◆ **Problem**
Scan the entries below and extract each line with the word "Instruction" in it.

◆ **Material provided**
+===+

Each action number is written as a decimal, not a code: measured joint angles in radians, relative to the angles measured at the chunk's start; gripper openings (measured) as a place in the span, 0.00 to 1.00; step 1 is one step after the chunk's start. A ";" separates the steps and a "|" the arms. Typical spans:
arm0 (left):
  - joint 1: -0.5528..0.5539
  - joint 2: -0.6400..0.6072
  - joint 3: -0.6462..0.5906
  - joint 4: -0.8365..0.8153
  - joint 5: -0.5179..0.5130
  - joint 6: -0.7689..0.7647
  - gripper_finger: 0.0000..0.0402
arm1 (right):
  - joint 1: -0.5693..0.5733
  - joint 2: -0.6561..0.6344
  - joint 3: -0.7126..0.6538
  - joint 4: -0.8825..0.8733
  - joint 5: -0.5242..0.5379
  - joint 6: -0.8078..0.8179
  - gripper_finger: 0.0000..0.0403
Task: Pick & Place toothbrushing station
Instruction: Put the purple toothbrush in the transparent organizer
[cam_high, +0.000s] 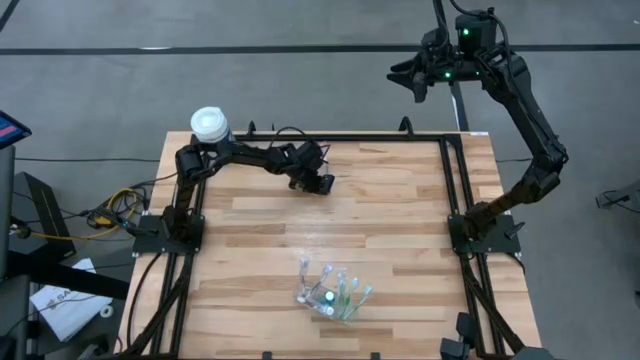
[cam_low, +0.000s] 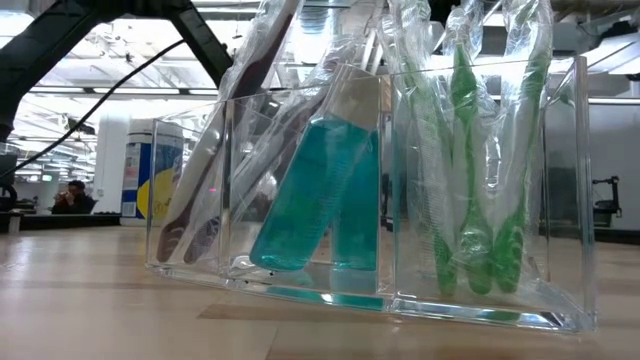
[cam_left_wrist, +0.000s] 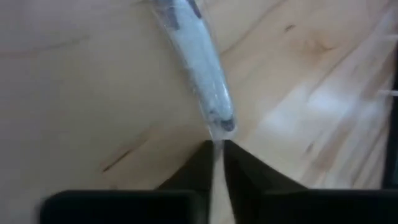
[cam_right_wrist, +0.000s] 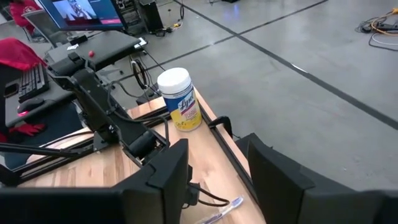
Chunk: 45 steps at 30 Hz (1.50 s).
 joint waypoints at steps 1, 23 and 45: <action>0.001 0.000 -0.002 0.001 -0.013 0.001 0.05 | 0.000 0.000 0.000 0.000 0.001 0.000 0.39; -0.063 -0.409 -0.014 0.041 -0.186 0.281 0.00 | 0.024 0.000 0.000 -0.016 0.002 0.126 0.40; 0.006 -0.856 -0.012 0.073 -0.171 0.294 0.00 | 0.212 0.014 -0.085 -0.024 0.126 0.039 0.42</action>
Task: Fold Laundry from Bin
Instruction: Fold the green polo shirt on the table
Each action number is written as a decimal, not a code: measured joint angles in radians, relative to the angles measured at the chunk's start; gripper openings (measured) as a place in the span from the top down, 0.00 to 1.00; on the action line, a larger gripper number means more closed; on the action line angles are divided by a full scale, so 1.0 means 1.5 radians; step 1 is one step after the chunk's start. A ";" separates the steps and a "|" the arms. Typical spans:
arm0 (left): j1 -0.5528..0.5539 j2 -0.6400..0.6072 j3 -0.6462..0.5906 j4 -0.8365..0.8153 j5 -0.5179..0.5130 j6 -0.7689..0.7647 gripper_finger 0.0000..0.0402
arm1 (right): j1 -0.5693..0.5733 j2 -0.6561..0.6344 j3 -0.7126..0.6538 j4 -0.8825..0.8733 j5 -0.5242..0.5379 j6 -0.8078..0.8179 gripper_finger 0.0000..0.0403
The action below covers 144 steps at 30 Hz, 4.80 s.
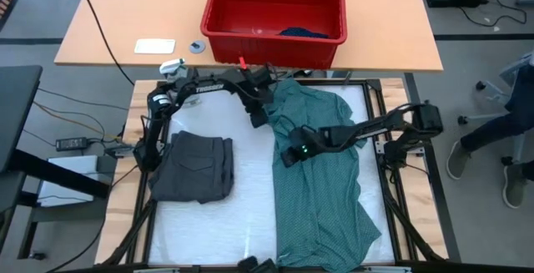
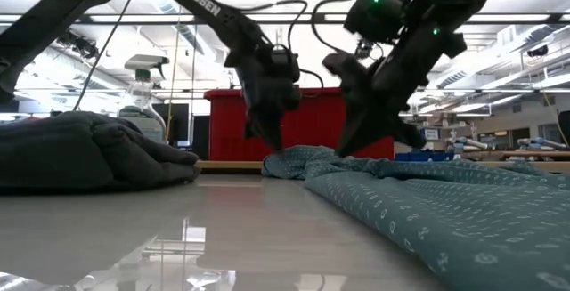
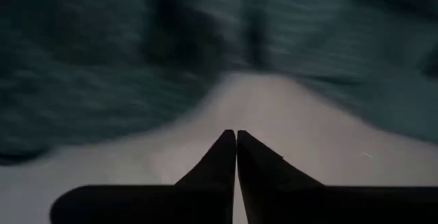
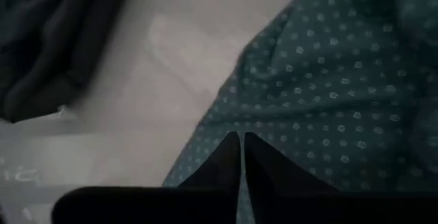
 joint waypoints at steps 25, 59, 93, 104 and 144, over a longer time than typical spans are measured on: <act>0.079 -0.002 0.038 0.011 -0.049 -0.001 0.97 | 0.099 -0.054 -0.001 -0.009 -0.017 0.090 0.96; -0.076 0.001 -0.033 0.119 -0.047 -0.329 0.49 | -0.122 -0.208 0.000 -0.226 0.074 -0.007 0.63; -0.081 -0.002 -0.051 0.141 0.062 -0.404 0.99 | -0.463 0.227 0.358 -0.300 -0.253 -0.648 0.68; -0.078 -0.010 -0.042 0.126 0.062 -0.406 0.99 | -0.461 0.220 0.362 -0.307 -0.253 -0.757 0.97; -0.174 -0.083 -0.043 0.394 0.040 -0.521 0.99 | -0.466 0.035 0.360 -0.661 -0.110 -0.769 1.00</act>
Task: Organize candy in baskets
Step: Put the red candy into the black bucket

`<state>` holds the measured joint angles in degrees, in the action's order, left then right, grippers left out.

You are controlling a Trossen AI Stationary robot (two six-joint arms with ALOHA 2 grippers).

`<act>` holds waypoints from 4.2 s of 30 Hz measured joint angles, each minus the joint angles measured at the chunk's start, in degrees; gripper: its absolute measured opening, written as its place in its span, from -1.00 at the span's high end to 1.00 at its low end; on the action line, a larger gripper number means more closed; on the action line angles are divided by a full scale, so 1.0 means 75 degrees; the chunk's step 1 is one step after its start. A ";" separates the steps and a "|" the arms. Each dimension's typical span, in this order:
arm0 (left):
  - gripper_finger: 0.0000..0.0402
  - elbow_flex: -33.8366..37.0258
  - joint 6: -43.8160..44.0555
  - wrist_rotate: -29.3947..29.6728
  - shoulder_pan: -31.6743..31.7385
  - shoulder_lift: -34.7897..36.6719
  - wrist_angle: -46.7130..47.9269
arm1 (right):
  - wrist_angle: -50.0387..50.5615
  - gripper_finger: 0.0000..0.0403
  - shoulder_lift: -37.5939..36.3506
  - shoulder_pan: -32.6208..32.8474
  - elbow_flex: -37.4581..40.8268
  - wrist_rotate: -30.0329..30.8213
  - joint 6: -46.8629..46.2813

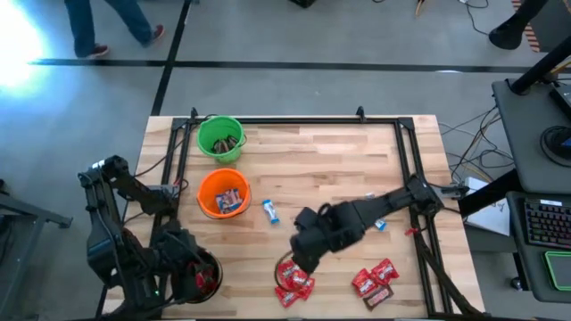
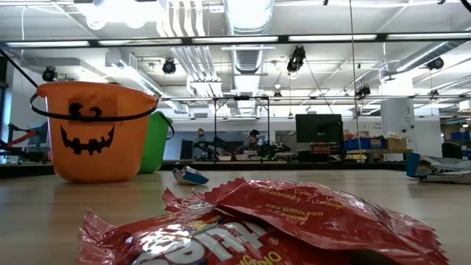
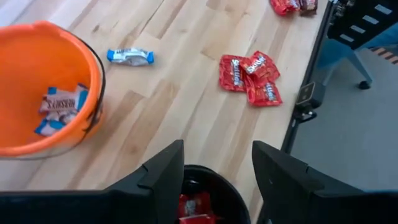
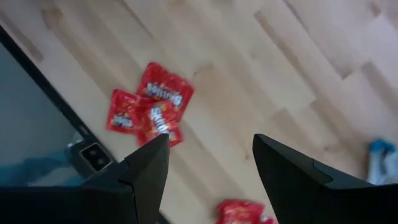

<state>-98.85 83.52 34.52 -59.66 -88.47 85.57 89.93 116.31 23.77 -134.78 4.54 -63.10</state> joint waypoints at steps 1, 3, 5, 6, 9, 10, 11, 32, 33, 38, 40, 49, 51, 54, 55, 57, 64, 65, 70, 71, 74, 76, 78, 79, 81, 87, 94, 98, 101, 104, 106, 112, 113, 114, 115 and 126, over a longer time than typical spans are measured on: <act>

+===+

◆ **Reply**
Instruction: Put the purple toothbrush in the transparent organizer
Instruction: Fold the green polo shirt on the table

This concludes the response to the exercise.